Return the following from the records below: each line, word for word, starting with the line that contains "printed paper sheet" and going on through the line that contains "yellow marker pen: box: [75, 105, 86, 121], surface", with nothing outside that range.

=== Begin Enclosure ===

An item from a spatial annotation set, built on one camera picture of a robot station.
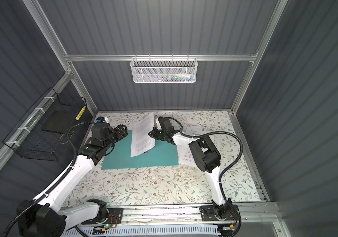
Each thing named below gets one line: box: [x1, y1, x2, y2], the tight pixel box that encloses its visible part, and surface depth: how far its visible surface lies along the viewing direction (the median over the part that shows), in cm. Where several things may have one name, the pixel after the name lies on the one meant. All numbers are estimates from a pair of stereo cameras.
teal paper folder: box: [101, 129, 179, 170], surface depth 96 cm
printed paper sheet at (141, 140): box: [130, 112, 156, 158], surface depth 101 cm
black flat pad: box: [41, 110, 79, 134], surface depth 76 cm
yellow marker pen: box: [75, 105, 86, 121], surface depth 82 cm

=== End Enclosure ===
=== Begin Enclosure ===

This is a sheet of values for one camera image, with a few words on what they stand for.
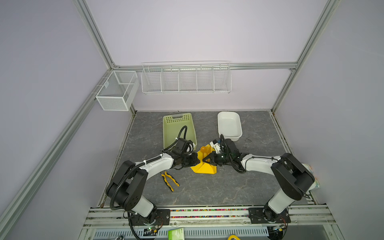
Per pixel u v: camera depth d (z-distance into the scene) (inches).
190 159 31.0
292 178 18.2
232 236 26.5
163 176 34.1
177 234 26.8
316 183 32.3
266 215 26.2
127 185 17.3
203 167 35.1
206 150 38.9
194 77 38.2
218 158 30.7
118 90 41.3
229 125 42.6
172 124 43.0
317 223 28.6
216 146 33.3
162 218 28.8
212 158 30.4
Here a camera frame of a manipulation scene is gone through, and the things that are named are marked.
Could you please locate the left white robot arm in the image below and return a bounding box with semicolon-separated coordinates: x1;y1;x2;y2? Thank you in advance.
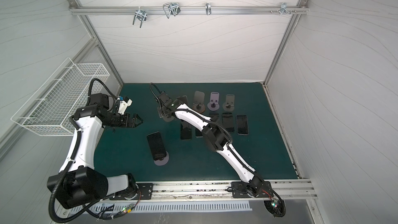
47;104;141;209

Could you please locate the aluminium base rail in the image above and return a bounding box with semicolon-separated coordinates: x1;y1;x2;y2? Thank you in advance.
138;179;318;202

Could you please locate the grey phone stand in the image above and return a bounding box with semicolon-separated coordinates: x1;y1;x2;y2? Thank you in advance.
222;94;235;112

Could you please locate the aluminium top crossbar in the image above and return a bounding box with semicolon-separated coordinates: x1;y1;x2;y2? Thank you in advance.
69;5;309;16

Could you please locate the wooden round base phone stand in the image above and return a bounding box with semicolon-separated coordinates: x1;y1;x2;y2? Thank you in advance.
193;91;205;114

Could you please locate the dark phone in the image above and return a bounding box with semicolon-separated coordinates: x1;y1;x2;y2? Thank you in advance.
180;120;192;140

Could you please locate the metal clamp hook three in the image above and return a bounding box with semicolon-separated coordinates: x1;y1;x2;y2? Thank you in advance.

=== End Enclosure ===

* _Result below_:
printed paper sheet at (141, 140): box: [130, 112, 156, 158], surface depth 101 cm
black flat pad: box: [41, 110, 79, 134], surface depth 76 cm
yellow marker pen: box: [75, 105, 86, 121], surface depth 82 cm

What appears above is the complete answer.